In dental practice, various suturing materials are widely used to close the wounds and improve healing. Due to the likelihood of adherence of bacteria to the suturing material, microbial colonization usually result leading wound infections. It has been shown that microbial adherence to suture material is highly variable, dependent on the specific microbial species, suture structure, and chemical composition of the suture.


To compare the antimicrobial effect of three different sutures that are commonly used against 2 bacteria and one fungus (Candida albicans, Escherichia coli and Streptococcus pyogenes)

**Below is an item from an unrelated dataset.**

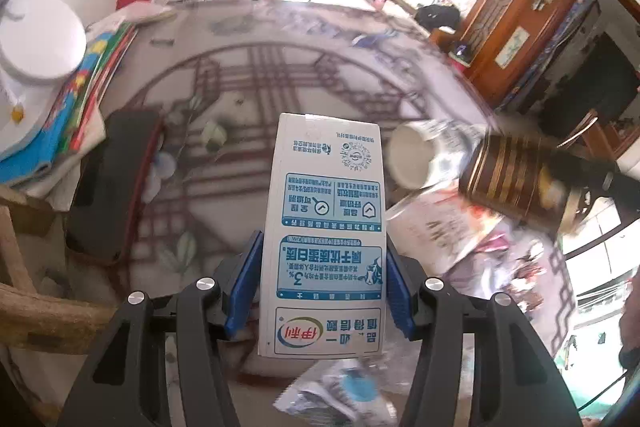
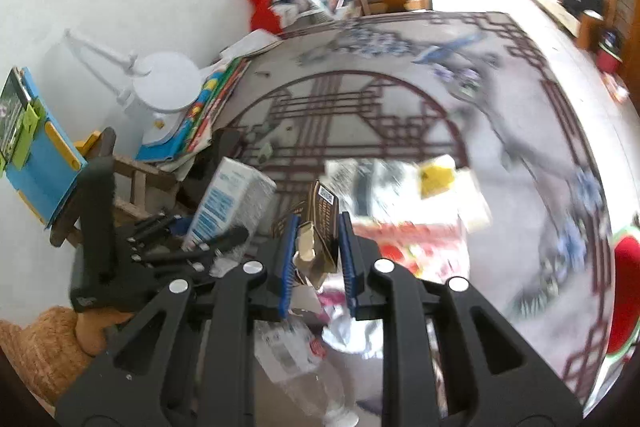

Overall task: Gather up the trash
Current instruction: 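Grasp the gold-and-black box with the right tool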

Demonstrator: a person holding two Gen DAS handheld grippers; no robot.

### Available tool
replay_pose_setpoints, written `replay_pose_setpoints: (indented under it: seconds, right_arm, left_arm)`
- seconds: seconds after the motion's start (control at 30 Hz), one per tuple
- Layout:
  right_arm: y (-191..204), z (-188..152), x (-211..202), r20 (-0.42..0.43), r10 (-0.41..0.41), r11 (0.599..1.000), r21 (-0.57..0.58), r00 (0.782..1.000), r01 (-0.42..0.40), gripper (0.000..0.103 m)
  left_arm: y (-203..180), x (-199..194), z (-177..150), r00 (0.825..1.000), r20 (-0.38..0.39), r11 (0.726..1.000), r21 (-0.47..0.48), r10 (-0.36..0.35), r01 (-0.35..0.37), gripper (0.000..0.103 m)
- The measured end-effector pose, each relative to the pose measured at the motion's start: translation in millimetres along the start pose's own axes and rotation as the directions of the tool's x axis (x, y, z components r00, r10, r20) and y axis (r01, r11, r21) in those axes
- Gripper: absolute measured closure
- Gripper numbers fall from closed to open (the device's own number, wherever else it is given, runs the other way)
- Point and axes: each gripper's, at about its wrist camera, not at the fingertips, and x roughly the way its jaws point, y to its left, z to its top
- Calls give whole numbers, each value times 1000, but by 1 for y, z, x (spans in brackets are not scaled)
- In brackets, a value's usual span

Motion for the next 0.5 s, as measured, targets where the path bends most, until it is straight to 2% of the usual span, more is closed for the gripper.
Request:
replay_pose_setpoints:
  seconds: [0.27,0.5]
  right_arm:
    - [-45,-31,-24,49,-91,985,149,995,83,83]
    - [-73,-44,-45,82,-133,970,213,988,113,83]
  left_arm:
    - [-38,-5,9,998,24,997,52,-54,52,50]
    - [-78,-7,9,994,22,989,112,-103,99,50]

Three commercially available suture materials (silk, polyglycolic acid and antibacterial polyglactin suture),the sutures were aseptically cut into 1-cm lengths and store at room temperature until use. All strains were incubated overnight on selective culture media at 35° C. selective culture media were prepared by inoculating fresh colonies to 20-mL of tryptic soy broth (TSB) and incubating the tubes for 18 hours at 35° C.Standardized inocula, were prepared in 0.85% PBS with 0.50% dextrose. Then individual suture segments were placed in 5-mL tubes and exposed to the diluted inoculum. After exposure to test strains, suture segments were washed (3X), sonicated, serially diluted, plated to culture media, and incubated for 48 hours at 35° C. Microbial recovery was expressed a log10 cfu/cm suture segment. ANOVA was used to compare the CFUs of the strains according to different suture materials.


Significantly less CFU of C. albicans were observed for polyglycolic acid suture than other two suture material. polyglycolic acid suture showed lessE.coli and S. pyogenes adhesion expressed by CFU than other two suture materials.


Polyglycolic acid suture doesn’t favor bacterial adhesion compared to silk and polyglactin suture material.